In your copy, leave out the pictures and reproduce the listing below exactly.

========

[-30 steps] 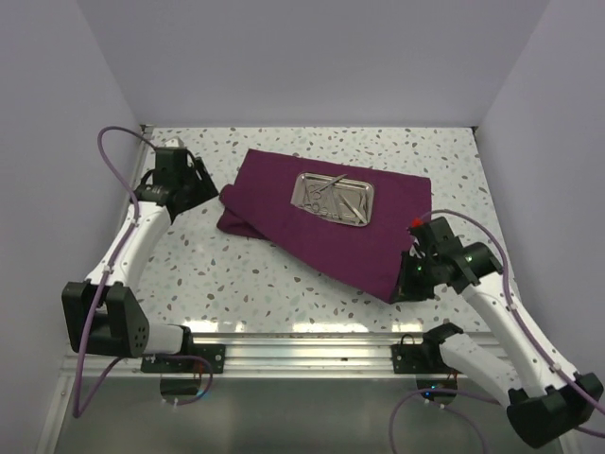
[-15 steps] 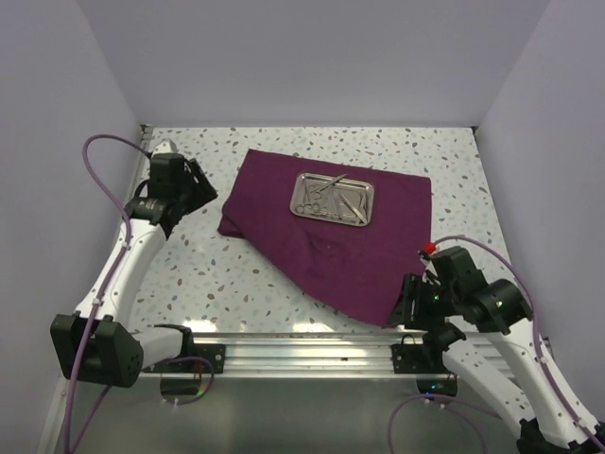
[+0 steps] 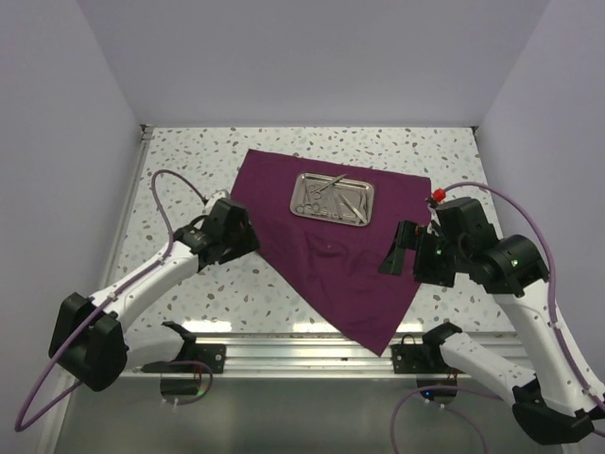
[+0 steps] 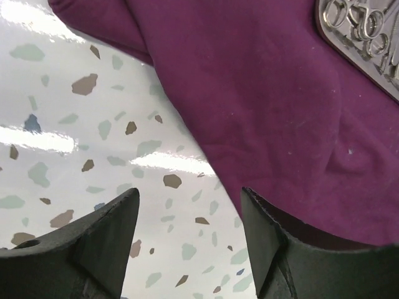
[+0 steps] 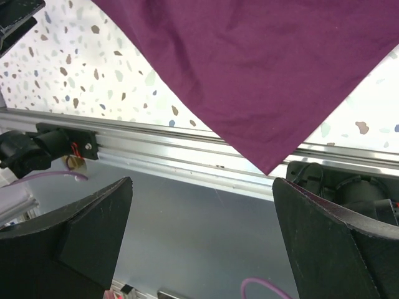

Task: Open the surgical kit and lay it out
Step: Open the surgical kit at the center of the board.

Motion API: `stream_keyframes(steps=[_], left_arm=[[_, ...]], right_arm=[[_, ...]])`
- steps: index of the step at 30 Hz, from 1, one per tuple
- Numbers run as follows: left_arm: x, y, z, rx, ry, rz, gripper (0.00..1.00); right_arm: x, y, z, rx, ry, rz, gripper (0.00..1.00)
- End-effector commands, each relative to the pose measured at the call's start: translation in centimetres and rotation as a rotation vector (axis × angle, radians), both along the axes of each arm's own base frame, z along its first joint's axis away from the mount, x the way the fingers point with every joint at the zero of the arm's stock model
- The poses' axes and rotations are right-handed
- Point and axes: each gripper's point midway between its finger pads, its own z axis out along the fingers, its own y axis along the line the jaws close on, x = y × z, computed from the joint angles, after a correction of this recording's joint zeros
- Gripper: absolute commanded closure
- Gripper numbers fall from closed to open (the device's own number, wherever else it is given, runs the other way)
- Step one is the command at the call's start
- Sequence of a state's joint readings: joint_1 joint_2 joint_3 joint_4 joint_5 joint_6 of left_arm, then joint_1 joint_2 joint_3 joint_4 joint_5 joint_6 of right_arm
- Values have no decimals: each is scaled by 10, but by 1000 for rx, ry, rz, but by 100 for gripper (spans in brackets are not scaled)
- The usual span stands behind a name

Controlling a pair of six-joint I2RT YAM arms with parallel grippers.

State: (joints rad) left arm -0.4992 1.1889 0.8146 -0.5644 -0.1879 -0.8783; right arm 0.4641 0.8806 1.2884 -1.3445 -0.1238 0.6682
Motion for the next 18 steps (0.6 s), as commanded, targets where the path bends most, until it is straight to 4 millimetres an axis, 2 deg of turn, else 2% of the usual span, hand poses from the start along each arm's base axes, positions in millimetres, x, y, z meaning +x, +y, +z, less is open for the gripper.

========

* Exercise response
[-30 steps] 
[-15 steps] 
[+0 steps] 
[+0 steps] 
[+0 steps] 

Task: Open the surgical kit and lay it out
Step: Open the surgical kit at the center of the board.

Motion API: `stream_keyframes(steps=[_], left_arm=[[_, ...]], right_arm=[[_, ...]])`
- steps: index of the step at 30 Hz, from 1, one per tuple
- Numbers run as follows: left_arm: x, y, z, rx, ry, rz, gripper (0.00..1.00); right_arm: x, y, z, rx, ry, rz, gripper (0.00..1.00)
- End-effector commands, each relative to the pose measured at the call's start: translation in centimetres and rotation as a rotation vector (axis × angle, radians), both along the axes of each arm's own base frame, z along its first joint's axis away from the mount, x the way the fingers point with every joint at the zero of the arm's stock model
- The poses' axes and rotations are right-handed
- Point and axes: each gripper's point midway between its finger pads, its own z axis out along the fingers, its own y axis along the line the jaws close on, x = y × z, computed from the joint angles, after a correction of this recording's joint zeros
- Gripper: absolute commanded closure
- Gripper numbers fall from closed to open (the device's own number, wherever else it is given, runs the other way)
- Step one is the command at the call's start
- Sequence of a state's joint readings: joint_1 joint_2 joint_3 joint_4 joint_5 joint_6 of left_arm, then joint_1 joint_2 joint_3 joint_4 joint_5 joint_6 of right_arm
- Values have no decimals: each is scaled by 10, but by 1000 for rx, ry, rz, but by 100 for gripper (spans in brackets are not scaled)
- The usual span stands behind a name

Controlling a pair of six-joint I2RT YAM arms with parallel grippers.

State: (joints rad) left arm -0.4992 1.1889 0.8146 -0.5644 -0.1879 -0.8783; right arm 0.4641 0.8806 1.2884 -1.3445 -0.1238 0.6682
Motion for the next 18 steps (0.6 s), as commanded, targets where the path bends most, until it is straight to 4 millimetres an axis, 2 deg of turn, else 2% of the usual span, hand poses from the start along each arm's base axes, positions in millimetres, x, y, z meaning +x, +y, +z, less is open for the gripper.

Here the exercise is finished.